**What this task involves**: A single number is required: how many lines below include the string "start".

Source records:
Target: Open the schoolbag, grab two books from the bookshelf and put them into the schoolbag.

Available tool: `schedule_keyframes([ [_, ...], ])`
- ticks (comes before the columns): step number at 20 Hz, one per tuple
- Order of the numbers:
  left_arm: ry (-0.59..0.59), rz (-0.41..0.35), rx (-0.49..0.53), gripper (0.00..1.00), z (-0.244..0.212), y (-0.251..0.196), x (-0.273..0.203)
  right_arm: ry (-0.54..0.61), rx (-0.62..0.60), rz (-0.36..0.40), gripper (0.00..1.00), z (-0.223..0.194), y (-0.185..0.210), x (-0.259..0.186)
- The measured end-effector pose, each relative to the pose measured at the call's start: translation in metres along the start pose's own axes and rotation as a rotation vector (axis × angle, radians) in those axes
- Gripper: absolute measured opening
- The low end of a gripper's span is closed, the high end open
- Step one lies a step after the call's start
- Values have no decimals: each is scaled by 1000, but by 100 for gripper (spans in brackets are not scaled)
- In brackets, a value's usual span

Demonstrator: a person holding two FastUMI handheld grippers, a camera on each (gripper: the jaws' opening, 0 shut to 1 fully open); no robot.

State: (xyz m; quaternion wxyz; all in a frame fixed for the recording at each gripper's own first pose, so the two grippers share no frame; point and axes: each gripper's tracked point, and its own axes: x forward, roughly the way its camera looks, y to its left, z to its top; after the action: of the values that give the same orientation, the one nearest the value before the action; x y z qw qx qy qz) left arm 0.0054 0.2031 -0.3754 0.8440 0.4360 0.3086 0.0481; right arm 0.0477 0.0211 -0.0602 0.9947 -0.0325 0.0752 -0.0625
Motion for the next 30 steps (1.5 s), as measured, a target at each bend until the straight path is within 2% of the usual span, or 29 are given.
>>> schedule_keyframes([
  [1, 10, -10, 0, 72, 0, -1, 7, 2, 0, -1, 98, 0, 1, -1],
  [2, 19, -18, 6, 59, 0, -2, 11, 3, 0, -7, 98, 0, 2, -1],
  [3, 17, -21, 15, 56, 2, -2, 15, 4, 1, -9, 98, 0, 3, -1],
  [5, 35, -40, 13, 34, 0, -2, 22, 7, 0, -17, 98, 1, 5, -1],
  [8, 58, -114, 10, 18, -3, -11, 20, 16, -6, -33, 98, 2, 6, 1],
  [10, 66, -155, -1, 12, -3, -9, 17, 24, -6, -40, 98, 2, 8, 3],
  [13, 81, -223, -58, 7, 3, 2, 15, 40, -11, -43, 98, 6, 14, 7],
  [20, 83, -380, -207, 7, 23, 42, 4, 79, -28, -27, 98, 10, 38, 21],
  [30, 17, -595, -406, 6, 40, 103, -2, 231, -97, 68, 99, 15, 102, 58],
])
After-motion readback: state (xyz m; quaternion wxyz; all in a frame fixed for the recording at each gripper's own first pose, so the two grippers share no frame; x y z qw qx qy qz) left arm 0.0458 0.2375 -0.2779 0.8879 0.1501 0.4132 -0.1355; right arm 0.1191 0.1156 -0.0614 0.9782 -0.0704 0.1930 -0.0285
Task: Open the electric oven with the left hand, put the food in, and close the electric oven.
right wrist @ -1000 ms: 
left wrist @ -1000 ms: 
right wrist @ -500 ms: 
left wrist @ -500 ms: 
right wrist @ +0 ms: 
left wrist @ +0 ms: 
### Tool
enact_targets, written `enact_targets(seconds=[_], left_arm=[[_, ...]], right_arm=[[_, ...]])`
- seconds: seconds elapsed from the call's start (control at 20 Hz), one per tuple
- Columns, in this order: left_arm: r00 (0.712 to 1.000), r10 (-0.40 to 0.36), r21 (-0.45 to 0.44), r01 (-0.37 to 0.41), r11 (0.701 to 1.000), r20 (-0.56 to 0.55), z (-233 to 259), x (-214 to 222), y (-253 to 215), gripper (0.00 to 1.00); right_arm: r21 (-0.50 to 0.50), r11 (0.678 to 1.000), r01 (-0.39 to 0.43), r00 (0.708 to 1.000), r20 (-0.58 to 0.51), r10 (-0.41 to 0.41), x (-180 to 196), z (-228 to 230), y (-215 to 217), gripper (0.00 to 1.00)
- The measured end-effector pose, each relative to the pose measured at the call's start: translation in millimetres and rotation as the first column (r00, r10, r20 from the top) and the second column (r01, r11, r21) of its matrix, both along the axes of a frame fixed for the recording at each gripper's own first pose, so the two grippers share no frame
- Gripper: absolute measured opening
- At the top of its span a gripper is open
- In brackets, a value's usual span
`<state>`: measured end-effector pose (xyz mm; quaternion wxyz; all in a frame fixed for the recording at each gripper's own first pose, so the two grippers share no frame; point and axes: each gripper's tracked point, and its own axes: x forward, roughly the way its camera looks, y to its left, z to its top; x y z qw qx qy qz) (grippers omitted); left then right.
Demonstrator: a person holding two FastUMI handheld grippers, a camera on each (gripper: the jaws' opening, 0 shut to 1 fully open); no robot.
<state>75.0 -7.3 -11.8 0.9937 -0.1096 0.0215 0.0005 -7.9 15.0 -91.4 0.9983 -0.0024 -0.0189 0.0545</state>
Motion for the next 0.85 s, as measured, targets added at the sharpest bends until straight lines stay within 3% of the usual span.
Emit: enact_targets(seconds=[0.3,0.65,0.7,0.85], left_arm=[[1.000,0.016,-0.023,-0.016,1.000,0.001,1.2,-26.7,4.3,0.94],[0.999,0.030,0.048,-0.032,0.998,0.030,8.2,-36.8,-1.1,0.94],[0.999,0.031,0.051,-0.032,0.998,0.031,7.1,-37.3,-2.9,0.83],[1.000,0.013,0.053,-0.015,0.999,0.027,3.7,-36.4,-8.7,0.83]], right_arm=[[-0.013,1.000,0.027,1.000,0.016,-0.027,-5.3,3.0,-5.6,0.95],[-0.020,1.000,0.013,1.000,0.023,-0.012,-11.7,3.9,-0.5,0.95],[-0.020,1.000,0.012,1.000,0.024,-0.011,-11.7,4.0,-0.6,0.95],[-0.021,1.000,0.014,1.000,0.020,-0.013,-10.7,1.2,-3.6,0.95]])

**Task answer**: 4